▶ Exercise description:
Copy exactly, please, each line of the data below until the line that contains "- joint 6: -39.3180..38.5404" has been copied, beginning at the top.

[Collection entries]
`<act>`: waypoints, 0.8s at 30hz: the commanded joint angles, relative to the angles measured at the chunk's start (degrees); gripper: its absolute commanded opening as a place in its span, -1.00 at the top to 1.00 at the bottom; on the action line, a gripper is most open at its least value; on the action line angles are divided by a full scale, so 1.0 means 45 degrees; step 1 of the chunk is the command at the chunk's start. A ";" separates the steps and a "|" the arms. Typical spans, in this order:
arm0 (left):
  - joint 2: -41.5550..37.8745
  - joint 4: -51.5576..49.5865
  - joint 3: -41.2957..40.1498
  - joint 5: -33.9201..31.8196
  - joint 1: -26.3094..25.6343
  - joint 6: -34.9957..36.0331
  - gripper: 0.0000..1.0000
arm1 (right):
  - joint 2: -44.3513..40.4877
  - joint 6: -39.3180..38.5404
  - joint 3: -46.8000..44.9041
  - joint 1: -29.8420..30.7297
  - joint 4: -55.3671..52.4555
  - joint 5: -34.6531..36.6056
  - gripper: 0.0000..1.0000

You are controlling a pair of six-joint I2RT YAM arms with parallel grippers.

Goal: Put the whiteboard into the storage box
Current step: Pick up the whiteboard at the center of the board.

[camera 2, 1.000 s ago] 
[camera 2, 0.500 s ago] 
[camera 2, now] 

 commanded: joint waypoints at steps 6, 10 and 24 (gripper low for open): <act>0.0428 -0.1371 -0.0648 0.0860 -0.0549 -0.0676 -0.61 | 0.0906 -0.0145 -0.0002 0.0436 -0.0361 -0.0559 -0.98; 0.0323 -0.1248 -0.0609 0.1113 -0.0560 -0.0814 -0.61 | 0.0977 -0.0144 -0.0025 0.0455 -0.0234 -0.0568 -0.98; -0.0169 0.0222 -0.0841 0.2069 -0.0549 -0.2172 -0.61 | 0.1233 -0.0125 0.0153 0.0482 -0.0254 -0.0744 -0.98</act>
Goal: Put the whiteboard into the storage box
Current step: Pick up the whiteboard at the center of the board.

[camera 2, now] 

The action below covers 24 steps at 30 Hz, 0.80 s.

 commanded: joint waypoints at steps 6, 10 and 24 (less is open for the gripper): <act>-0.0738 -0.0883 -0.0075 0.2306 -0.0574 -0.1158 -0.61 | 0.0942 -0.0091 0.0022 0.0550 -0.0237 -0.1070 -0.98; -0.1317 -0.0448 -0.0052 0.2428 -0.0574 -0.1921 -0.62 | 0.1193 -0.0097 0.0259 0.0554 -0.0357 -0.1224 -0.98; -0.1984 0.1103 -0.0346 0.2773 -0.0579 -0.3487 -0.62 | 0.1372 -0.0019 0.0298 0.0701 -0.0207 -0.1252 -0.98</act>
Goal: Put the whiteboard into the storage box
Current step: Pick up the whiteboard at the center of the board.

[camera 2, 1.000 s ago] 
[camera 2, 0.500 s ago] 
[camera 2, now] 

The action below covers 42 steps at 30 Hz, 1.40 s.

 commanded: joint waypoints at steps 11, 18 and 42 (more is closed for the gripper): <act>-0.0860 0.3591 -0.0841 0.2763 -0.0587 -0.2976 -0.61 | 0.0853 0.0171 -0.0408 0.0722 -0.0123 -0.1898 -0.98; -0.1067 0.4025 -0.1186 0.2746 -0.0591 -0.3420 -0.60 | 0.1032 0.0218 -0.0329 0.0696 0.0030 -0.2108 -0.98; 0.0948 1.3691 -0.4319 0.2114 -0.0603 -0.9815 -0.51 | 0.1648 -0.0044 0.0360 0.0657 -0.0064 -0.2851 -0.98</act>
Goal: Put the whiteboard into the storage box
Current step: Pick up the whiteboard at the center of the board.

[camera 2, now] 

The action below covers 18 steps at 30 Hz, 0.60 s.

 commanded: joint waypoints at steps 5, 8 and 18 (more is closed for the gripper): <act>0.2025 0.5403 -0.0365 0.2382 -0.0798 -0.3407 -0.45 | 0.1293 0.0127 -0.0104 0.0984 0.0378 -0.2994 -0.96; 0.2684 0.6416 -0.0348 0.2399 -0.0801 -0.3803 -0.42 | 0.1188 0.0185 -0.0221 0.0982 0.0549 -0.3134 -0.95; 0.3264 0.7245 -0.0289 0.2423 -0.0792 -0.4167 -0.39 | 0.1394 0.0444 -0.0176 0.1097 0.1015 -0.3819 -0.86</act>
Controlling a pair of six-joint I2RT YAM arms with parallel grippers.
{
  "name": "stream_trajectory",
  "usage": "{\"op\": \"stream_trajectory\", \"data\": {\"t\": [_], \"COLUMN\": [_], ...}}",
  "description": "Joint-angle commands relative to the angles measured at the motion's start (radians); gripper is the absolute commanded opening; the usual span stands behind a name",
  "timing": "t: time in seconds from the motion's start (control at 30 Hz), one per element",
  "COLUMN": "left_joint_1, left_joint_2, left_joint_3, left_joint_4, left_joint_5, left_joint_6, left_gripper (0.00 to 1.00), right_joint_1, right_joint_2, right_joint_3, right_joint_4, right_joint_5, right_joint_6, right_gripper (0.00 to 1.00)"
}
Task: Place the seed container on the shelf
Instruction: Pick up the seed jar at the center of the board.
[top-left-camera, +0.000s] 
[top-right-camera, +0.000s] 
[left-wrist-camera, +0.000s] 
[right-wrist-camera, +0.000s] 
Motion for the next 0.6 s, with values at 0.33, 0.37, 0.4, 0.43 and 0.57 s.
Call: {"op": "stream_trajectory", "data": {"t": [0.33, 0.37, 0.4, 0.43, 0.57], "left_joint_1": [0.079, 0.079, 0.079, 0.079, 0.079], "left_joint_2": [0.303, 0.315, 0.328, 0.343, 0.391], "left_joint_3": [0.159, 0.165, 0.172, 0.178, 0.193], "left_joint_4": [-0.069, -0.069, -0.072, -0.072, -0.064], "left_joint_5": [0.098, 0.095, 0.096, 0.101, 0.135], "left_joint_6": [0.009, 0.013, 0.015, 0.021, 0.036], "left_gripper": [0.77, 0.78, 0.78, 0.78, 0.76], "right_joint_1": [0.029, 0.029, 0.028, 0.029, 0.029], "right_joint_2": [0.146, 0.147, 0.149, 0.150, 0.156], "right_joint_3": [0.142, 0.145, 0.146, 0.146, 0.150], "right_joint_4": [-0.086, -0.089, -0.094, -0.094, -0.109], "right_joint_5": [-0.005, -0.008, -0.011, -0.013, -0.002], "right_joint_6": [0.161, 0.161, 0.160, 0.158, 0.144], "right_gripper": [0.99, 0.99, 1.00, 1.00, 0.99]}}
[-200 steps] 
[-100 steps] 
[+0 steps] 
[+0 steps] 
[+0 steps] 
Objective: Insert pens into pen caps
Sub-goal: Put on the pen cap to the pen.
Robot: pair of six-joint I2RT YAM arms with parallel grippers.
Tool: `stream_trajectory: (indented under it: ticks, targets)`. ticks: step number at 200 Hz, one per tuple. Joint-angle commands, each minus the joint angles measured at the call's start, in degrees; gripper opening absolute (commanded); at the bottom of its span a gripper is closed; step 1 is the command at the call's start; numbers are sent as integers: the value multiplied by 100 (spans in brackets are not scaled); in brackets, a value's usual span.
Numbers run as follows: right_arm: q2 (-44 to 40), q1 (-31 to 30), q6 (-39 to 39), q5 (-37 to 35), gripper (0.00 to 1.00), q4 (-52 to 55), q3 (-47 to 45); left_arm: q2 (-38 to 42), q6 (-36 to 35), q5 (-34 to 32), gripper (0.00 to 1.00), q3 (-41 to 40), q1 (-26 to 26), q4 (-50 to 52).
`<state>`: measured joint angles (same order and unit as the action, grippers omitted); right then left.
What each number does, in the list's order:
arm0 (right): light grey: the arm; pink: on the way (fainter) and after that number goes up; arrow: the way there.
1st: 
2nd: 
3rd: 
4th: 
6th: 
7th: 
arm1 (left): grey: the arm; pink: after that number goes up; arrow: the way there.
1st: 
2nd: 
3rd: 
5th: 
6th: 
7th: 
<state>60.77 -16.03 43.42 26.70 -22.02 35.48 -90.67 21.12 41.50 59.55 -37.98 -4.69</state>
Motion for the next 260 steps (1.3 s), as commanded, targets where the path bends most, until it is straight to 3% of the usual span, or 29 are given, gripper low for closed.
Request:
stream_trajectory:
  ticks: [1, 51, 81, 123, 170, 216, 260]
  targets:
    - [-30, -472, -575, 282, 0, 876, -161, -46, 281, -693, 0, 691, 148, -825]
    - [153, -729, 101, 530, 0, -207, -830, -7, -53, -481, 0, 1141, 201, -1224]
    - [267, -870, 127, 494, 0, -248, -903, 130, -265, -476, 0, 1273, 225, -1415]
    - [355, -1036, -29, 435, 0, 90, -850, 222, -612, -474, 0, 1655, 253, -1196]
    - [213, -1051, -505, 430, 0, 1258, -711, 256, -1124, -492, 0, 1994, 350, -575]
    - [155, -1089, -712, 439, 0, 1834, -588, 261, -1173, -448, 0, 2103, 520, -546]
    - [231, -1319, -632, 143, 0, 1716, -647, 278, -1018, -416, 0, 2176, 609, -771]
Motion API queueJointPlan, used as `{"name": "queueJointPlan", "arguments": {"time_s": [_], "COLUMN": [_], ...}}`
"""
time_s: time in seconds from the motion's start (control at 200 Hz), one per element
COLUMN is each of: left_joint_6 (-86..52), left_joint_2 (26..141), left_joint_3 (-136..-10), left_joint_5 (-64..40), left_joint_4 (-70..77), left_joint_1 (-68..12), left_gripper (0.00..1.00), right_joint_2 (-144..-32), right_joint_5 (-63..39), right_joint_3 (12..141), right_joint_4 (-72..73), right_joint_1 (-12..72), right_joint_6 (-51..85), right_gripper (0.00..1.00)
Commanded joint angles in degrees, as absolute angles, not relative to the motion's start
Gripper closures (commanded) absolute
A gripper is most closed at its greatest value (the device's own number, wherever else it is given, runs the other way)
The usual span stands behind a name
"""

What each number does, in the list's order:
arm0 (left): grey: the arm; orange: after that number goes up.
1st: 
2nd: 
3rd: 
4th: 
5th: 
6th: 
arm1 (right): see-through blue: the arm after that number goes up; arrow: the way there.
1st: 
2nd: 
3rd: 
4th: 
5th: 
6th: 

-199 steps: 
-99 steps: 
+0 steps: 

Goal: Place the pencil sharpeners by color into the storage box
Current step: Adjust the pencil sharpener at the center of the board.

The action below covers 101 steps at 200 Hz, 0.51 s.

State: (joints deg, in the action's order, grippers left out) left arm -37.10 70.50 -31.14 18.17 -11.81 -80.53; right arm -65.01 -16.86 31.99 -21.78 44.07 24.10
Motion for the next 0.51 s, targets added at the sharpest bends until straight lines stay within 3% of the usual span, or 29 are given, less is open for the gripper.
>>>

▶ Response to the task:
`<act>`: waypoints, 0.8s at 30hz: the commanded joint angles, relative to the angles measured at the chunk's start (degrees); gripper: its absolute commanded opening as a place in its span, -1.00 at the top to 1.00 at the bottom; on the action line, a gripper is most open at its least value; on the action line angles are divided by a full scale, so 1.0 means 45 degrees; step 1 of the chunk is the command at the chunk's start. A ";" separates the steps and a "|" the arms. Typical spans, in this order:
arm0 (left):
  - joint 2: -41.5550..37.8745
  - joint 4: -51.5576..49.5865
  - joint 3: -41.2957..40.1498
  - joint 5: -33.9201..31.8196
  - joint 1: -26.3094..25.6343
  - joint 6: -34.9957..36.0331
  - gripper: 0.0000..1.0000
arm1 (right):
  - joint 2: -44.3513..40.4877
  - joint 6: -39.3180..38.5404

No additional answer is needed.